▶ Information provided
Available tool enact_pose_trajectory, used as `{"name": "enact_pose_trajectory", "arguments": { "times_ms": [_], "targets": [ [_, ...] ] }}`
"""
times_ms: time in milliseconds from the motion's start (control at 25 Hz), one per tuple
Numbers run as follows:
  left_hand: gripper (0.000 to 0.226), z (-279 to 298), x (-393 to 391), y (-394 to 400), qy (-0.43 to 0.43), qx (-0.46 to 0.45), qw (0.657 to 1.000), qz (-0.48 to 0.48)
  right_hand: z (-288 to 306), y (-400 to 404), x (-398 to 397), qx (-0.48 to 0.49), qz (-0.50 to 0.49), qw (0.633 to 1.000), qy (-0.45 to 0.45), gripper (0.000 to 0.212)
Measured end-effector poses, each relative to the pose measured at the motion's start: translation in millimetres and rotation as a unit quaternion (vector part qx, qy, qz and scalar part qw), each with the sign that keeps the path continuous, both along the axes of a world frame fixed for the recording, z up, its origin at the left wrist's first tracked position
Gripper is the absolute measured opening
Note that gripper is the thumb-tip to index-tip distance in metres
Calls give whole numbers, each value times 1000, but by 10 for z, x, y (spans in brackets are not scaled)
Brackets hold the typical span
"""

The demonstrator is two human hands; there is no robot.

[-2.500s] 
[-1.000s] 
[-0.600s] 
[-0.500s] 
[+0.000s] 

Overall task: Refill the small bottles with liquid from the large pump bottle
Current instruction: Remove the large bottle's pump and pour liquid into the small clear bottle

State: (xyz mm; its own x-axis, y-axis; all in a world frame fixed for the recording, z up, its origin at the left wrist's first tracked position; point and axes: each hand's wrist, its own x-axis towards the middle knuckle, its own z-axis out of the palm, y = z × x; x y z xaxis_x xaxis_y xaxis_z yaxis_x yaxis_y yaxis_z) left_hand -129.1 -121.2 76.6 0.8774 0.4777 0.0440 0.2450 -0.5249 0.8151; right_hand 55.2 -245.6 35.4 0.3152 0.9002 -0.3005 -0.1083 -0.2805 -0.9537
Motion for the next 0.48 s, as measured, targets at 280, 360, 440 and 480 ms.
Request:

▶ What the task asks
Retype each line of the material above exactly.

▶ Answer area
Available tool enact_pose_trajectory, used as `{"name": "enact_pose_trajectory", "arguments": { "times_ms": [_], "targets": [ [_, ...] ] }}`
"""
times_ms: time in milliseconds from the motion's start (control at 25 Hz), one per tuple
Numbers run as follows:
  left_hand: gripper (0.000 to 0.226), z (-279 to 298), x (-393 to 391), y (-394 to 400), qy (-0.43 to 0.43), qx (-0.46 to 0.45), qw (0.657 to 1.000), qz (-0.48 to 0.48)
  right_hand: z (-288 to 306), y (-400 to 404), x (-398 to 397), qx (-0.48 to 0.49), qz (-0.50 to 0.49), qw (0.633 to 1.000), qy (-0.45 to 0.45), gripper (0.000 to 0.212)
Measured end-effector poses, each relative to the pose measured at the motion's start: translation in millimetres and rotation as a unit quaternion (vector part qx, qy, qz and scalar part qw), each with the sign that keeps the path continuous, both along the axes of a world frame fixed for the recording, z up, its origin at the left wrist's first tracked position
Gripper is the absolute measured opening
Note that gripper is the thumb-tip to index-tip distance in metres
Calls give whole numbers, each value times 1000, but by 10 for z, x, y (spans in brackets are not scaled)
Brackets hold the typical span
"""

The demonstrator is two human hands; there is no robot.

[-2.500s] 
[-1.000s] 
[-0.600s] 
[-0.500s] 
[+0.000s] 

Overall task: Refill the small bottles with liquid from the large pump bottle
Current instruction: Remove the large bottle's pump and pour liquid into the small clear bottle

State: (xyz mm; its own x-axis, y-axis; all in a world frame fixed for the recording, z up, its origin at the left wrist's first tracked position; point and axes: each hand's wrist, its own x-axis towards the middle knuckle, its own z-axis out of the palm, y = z × x; x y z xaxis_x xaxis_y xaxis_z yaxis_x yaxis_y yaxis_z) left_hand -129.1 -121.2 76.6 0.8774 0.4777 0.0440 0.2450 -0.5249 0.8151; right_hand 55.2 -245.6 35.4 0.3152 0.9002 -0.3005 -0.1083 -0.2805 -0.9537
Motion for the next 0.48 s, as measured, targets at 280, 360, 440 and 480 ms.
Request:

Now the exercise is complete.